> TASK TO COMPLETE
Please restate each line of the data that follows word for word, skipping any image.

> SUPPLIED MATERIAL
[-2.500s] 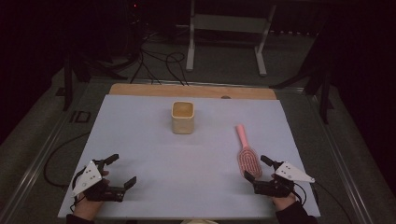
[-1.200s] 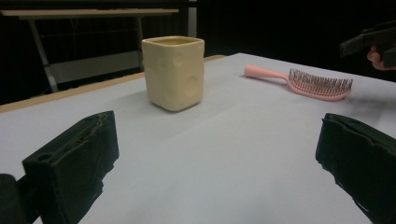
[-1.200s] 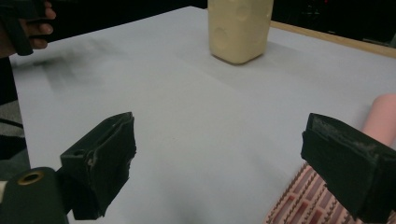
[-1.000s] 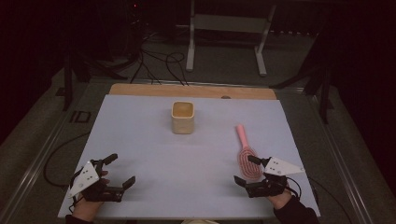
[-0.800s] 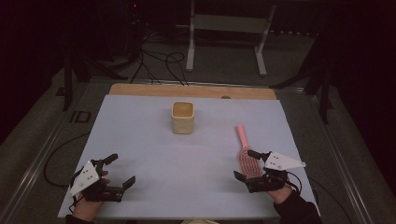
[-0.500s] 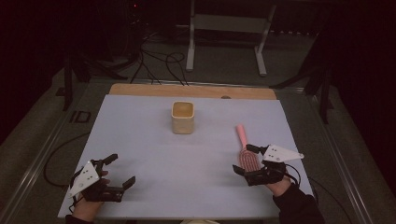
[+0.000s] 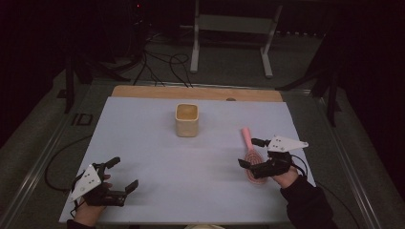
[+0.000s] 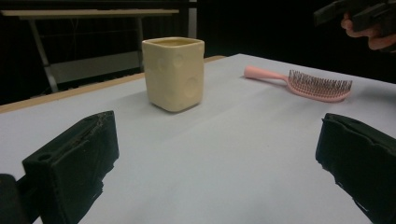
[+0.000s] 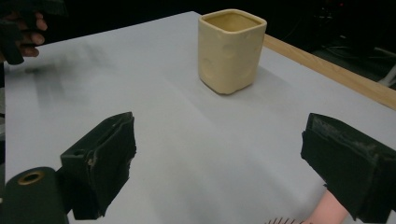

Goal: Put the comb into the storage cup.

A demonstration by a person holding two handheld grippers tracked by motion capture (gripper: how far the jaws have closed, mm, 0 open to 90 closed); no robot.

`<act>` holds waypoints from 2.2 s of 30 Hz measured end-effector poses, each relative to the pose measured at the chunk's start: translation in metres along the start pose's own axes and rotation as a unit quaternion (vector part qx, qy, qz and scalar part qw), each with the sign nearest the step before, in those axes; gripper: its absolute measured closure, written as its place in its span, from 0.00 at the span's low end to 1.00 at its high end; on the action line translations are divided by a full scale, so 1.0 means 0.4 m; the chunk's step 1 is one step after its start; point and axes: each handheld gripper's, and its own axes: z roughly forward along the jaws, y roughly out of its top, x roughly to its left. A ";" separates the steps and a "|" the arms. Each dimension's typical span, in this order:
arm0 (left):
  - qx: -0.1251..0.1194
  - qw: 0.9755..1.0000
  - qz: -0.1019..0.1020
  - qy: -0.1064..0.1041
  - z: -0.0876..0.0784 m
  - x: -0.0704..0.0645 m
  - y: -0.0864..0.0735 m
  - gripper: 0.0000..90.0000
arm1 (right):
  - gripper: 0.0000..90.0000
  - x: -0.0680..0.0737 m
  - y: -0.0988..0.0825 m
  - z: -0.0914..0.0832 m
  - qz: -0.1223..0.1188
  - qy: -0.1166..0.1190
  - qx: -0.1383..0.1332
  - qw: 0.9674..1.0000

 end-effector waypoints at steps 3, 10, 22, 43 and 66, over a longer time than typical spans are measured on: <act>0.001 1.000 -0.001 0.000 0.001 0.000 0.000 0.01 | 0.11 -0.016 0.009 0.006 -0.001 -0.001 0.003 1.000; 0.000 1.000 -0.001 0.000 0.000 0.000 0.000 0.01 | 0.11 -0.038 0.023 0.017 0.001 -0.003 0.010 1.000; 0.002 1.000 -0.001 -0.003 0.002 0.000 -0.002 0.01 | 0.11 -0.098 0.040 0.045 0.017 -0.001 0.017 1.000; 0.001 1.000 -0.005 -0.004 0.002 0.002 -0.002 0.01 | 0.27 -0.187 0.025 0.112 0.044 -0.008 0.069 0.997; 0.000 1.000 -0.008 -0.006 0.001 0.005 -0.003 0.01 | 0.76 -0.215 0.000 0.187 -0.004 0.000 0.182 0.983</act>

> REPLY TO THE TASK
[-2.500s] 
[-1.200s] 
[-1.200s] 
[-1.000s] 
[-0.800s] 
[-0.500s] 
[+0.000s] 
[+0.000s] 
[+0.000s] 

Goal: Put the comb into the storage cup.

A demonstration by a person holding two handheld grippers tracked by motion capture (gripper: how far the jaws have closed, mm, 0 open to 90 closed); no robot.

`<act>` holds waypoints from 2.2 s of 30 Hz measured end-effector poses, each relative to the pose measured at the chunk's start: translation in metres along the start pose's own axes and rotation as a unit quaternion (vector part qx, qy, qz and scalar part qw), each with the sign nearest the step before, in those axes; gripper: its absolute measured closure, written as its place in its span, from 0.00 at the span's low end to 1.00 at its high end; on the action line translations are divided by a full scale, so 1.0 means 0.4 m; the chunk's step 1 is one step after its start; point and axes: each handheld gripper's, and its own axes: z roughly forward along the jaws, y roughly out of its top, x roughly to its left. A ";" separates the steps and a "|" the arms. Each dimension's typical span, in this order:
arm0 (left):
  - qx: -0.1251..0.1194
  - qw: 0.9755..1.0000
  - qz: -0.1019..0.1020
  - qy: -0.1064..0.1041
  - z: -0.0876..0.0784 m
  - x: -0.0704..0.0645 m
  - y: -0.0864..0.0735 m
  - gripper: 0.0000..90.0000
arm1 (right):
  - gripper: 0.0000..90.0000
  - x: -0.0680..0.0737 m
  - y: -0.0988..0.0825 m
  - z: -0.0914..0.0832 m
  - qz: -0.1223..0.1188
  - qy: -0.1166..0.1190
  - qx: -0.1383..0.1332
  - qw: 0.9674..1.0000

 end-effector waypoints at steps 3, 10, 22, 43 and 66, over a longer time than typical spans are measured on: <act>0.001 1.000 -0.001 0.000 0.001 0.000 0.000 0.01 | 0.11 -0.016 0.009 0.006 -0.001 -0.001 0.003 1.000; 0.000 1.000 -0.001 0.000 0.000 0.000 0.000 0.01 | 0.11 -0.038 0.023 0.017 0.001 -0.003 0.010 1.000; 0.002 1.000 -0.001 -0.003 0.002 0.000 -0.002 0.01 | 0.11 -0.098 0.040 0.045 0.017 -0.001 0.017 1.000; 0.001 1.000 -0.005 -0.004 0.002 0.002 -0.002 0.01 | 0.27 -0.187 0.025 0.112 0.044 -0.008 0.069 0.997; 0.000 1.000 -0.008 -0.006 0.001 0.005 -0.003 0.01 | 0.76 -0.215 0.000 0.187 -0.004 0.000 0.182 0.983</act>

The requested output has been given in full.